Die Fans des 1. FC Union Berlin feierten ihr Team nach dem 2:0 (2:0) gegen Eintracht Frankfurt gewohnt überschwänglich. Rot-weiße Party in Köpenick eben. Das kennt man ja mittlerweile schon. Trainer Urs Fischer richtete den Blick dagegen ganz schnell auf die nächste große Aufgabe für die Eisernen – das Halbfinale im DFB-Pokal am Mittwochabend bei RB Leipzig (20.45 Uhr).

Union Berlin gewinnt gegen Frankfurt

Und Fischer meldete – trotz des völlig verdienten Sieges – bei seinem Team vorsorglich bereits akuten Redebedarf an. „Die 1. Halbzeit gegen Frankfurt war top, aber eben nur die erste. Am Mittwoch brauchen wir ein gutes Spiel über 90 Minuten“, sagte Fischer vor dem Halbfinale gegen den Bundesliga-Konkurrenten. „Denn wir wollen die Überraschung perfekt machen.“ Überraschung bedeutet – Einzug ins Pokalfinale.
Die Profis von Union Berlin feierten den Sieg gegen Eintracht Frankfurt gemeinsam mit Maskottchen Ritter Keule.
Die Profis von Union Berlin feierten den Sieg gegen Eintracht Frankfurt gemeinsam mit Maskottchen Ritter Keule.
© Foto: Andreas Gora/dpa
Siege von Union Berlin wie am Ostersonntag gegen Eintracht Frankfurt sind dagegen in der Fußball-Bundesliga schon lange keine Überraschung mehr.
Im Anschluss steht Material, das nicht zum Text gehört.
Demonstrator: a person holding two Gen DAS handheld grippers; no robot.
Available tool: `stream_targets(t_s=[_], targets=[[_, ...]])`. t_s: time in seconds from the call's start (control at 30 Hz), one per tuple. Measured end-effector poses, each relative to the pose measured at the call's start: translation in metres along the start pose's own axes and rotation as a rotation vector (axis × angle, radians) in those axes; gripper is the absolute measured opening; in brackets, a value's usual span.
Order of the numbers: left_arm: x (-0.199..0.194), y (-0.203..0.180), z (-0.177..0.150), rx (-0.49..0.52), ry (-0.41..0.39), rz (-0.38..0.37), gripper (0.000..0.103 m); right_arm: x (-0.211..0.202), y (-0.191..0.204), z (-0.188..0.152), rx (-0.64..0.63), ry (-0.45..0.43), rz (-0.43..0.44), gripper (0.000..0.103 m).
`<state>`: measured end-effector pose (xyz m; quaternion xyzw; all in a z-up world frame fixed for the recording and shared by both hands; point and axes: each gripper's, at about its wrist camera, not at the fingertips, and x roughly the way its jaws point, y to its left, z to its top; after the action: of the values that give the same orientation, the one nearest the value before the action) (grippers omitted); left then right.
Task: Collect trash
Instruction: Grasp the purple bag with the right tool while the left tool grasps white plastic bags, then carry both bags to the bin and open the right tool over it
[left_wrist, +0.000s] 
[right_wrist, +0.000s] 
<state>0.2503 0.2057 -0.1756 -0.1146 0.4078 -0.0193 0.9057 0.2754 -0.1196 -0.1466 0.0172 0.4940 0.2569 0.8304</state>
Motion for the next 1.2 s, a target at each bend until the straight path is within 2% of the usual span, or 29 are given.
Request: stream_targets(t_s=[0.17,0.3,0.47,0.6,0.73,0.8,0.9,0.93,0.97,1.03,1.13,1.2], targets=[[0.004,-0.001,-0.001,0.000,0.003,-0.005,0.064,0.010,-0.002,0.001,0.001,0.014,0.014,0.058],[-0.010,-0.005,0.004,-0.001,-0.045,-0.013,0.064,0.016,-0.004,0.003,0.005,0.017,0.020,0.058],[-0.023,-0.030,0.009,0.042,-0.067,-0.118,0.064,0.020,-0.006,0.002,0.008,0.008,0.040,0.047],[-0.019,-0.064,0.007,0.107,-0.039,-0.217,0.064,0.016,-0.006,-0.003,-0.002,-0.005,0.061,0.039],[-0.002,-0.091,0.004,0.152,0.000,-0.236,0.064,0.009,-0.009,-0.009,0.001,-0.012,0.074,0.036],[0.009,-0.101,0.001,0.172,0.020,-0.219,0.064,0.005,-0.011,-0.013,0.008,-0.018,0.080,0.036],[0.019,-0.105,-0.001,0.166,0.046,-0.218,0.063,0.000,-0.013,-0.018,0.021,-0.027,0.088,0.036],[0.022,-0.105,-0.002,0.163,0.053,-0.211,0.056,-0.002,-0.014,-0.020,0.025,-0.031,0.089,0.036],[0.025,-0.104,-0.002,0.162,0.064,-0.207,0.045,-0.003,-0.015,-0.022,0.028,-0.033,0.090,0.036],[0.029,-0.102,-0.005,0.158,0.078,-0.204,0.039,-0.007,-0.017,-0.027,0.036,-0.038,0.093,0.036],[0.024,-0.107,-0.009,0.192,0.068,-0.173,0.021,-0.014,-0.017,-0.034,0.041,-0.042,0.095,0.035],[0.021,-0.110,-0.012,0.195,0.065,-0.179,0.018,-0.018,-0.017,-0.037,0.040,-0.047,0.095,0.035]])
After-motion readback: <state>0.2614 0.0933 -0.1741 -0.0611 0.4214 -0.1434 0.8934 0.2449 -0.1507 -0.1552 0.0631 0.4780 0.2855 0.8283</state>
Drei Tage nach der rauschenden Europa-League-Nacht und dem 3:1-Sieg beim FC Barcelona war bei Eintracht Frankfurt „die Zitrone leer“, wie Gäste-Trainer Oliver Glasner den müden Auftritt seiner Mannschaft im Stadion An der Alten Försterei zusammenfasste. Vor allem in der 1. Halbzeit überrannte Union Berlin die Hessen mit hohem Tempo, der mittlerweile gewohnten Intensität in den Zweikämpfen und zwei frühen Toren durch Taiwo Awoniyi (17. Minute) und Grischa Prömel (21.).
Die einzige Überraschung angesichts der spielerischen und vor allem läuferischen Überlegenheit der Köpenicker war die Tatsache, dass es zur Pause nur 2:0 stand. „Wir haben eine der besten 1. Halbzeiten in dieser Saison gespielt. Wir hätten uns mit noch mehr Toren belohnen können“, erklärte Prömel. Und Rani Khedira meinte: „Wir haben sie regelrecht überrannt. Genau das war unser Plan.“
Plan aufgegangen, verdient drei Punkte im Kampf um die internationalen Startplätze geholt und auf Tabellenrang sechs in der Bundesliga geklettert – so weit, so gut. Abgehakt? Ganz und gar nicht, fand Union-Trainer Urs Fischer. Die Passivität seiner Mannschaft in der 2. Halbzeit konnte man mit viel Wohlwollen zwar als Kraft sparen für den Pokal-Mittwochabend in Leipzig interpretieren. Fischer indes gefiel diese Passivität überhaupt nicht. „Das war so nicht abgemacht. Darüber müssen wir noch reden“, kündigte er an. „Wir sind oft dem Ball hinterhergelaufen. Das kostet auch viel Kraft.“

Union Berlin spielt gegen RB Leipzig

Deshalb sahen die 22 012 Zuschauer im ausverkauften Stadion An der Alten Försterei am Sonntag zwei völlig verschiedene Halbzeiten ihrer Mannschaft. Die 1. Halbzeit aktiv und engagiert, die 2. Halbzeit abwartend und passiv. Während die Anhänger trotzdem feierten und sich auch eine Woche nach dem 4:1-Derbysieg bei Hertha BSC immer noch gesanglich am „Stadtmeister, Stadtmeister“-Titel erfreuten, wussten die Spieler ganz genau: Am Mittwoch bei RB Leipzig werden zwei gute Halbzeiten nötig sein, um in das DFB-Pokalfinale einzuziehen.
„Wenn es so läuft wie in der 1. Halbzeit, dann haben wir eine realistische Chance. Wenn es so läuft wie in der 2. Halbzeit, dann wird es unheimlich schwierig“, prophezeite Rani Khedira. Schließlich soll es auch am Mittwoch in Leipzig wieder eine rot-weiße Partien der Fans von Union Berlin geben. Etwa 7000 Anhänger werden das Team nach Leipzig begleiten.